Don’t try for me, Argentina
23 March 2012
Wright v Argentina  EWHC 669 (Admin) – read judgment
The Administrative Court has just found that a British citizen cannot be extradited to Argentina to be tried for a drug smuggling offence because she would face inhuman and degrading treatment in the Argentinian prison system contrary to her Article 3 rights under ECHR.
The appellant was apprehended at the airport in Buenos Aires with cocaine in her luggage. She was remanded into preventative detention and questioned, but eventually she was granted bail. In breach of her bail conditions, she fled the Argentinean jurisdiction and returned to the United Kingdom via Brazil. The Argentinian government issued a request for the appellant’s extradition to Argentina through diplomatic channels so that she could face a drug smuggling charge. The appellant was subsequently arrested and brought before the magistrate’s court where she argued that extradition would breach her rights under Article 8. The District Judge did not accept that argument and an extradition order was consequently issued.
The appellant, who wishes to be tried in this country, stated first that she admits she would plead guilty to a charge of attempting to import cocaine into the United Kingdom if charged in this jurisdiction. To achieve that aim of being tried in this country, she brought these judicial review proceedings, seeking permission to challenge first the decision of the Commissioner of the Metropolitan Police not to investigate the claimant’s involvement in a conspiracy to import the cocaine into the United Kingdom and second the decision of the Director of Public Prosecution not to prosecute the appellant for that offence.
The task before the Administrative Court was therefore to determine how this appellant would be treated in Argentina in the prisons where she would be detained and whether there is a real risk that the appellant if extradited would be subjected to torture or to inhuman or degrading treatment or punishment in Argentina (Soering v United Kingdom (1989) 14 EHRR 439,468). The thrust of the appellant’s case was that her expert evidence showed a “scenario of systematic human rights violations” in Argentinean penal institutions which proved that she would be at real risk of suffering from first a lack of proper supplies, second systematic abuse from prison staff, including cruel punishment and degrading searches and third violence on inmates by fellow prisoners, which is not prevented by prison staff.
The appeal was allowed on the basis that the extradition of the appellant to Argentina would on the specific facts of this case infringe her rights under article 3 ECHR..
The court’s reasoning
Silber J accepted that the respondent is bound by international treaties on human rights and that Argentinian detention conditions are duly supervised.
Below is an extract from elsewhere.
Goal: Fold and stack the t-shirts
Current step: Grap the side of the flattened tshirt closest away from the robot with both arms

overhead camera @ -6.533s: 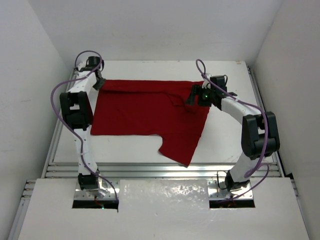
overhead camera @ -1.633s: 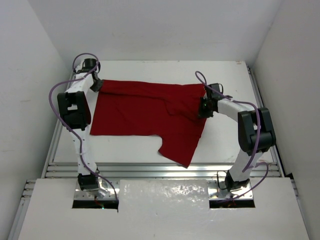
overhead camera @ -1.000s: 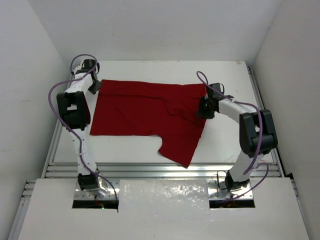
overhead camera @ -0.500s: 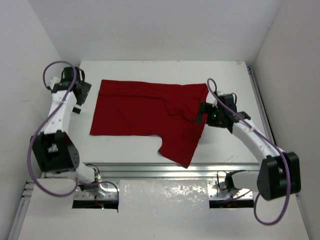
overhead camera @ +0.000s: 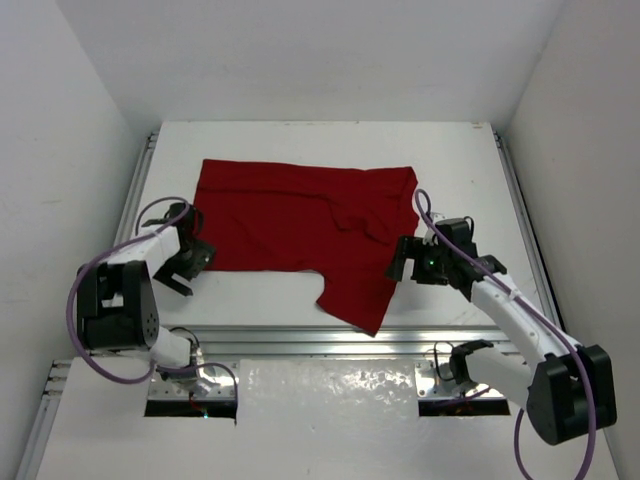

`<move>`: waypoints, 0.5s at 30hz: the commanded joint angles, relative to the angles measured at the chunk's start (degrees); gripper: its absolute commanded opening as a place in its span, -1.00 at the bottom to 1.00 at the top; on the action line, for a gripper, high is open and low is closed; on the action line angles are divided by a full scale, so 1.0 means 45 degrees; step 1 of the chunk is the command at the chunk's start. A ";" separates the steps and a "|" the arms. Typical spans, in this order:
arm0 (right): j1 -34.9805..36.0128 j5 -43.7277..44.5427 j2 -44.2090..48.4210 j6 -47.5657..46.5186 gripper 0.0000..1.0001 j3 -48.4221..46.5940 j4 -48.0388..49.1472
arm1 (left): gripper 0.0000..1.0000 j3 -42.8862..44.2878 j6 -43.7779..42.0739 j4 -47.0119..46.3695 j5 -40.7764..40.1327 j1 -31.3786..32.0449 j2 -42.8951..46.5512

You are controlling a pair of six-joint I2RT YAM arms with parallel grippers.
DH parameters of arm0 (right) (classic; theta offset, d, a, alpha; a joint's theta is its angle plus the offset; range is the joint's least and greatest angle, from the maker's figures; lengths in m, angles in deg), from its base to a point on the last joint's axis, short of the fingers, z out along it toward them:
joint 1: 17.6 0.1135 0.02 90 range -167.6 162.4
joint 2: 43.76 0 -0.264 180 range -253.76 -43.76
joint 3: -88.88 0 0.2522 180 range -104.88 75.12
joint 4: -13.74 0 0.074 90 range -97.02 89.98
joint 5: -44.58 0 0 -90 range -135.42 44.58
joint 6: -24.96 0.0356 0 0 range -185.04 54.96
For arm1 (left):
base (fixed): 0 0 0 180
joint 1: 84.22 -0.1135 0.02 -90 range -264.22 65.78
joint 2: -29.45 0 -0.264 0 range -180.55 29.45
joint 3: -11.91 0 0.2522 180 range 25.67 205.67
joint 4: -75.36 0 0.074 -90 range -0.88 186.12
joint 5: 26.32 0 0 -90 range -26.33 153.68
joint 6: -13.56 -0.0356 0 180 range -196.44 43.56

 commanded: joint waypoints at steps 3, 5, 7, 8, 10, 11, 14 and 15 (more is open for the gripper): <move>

However, he was more inclined to the evidence adduced by the appellant that the relevant supervisory bodies were “either unable or unwilling” to ensure that proper food and resources are available to prisoners. Further NGO and prisoner campaign group evidence about ill-treatment by prison staff and intrusive body searches led the judge to find that there existed
a disturbing pattern of cruel, inhuman treatment being suffered by female prisoners and especially foreign ones in Argentina.
Therefore in his view, it was “very likely” that the appellant would be subjected to this treatment in the absence of any adequate redress available to her:
the evidence adduced before us demonstrates clearly that there is a systemic abuse of foreign women prisoners in Argentina so that the appellant would if extradited be subject to shortages of basic food and personal hygiene products, frequent physical violence and degrading intimate searches in the presence of men. The evidence shows that there would be inadequate redress available to her and the respondent would be unable to prevent these abuses.
On the other hand, Silber J did not agree that there was anything strikingly unusual or exceptionally compelling about the appellant’s position as she is not currently suffering from any mental or depressive illness or other ailment, so as to enable her to invoke the protection of Article 8 against extradition. In this case, the appellant had admitted to “an extremely grave crime” of being party to a conspiracy to bring into the United Kingdom over 6 kilos of cocaine. That factor militated against precluding the extradition of the appellant on article 8 grounds.
One might have thought at a time of delicate relations between two countries the UK courts might refrain from throwing spanners into the diplomatic machine, but not a bit of it.
To be fair, Silber J was anxious that his finding should not form any sort of basis for assuming or believing that future attempts by the Government of Argentina to obtain extradition orders will fail for these reasons. He appears to suggest that the outcome of this hearing might have been different if the Argentinian government had given sufficiently firm undertakings with respect to the appellant’s detention, or if an attempt had been made to cross-examine the appellant’s witness on her evidence or otherwise to contradict her “powerful evidence”. But that is doubtful; the judiciary’s anxiety to export Human Rights to the rest of the world, in the tradition set by Chahal v United Kingdom (1996) 23 EHRR 413, appears unstoppable.
Silber J also reassures us that “the reasoning in this case on the article 3 ECHR issue also would not apply to a country which was a party to the ECHR as it could always be assumed that such a country would ensure the article 3 rights of the requested person would be complied with.” But that, too, is to be doubted, since our courts do not hesitate to pass judgment on Convention compliance of other signatory countries if it affects the rights of the individual or individuals before them: see my post on the Naftogaz case.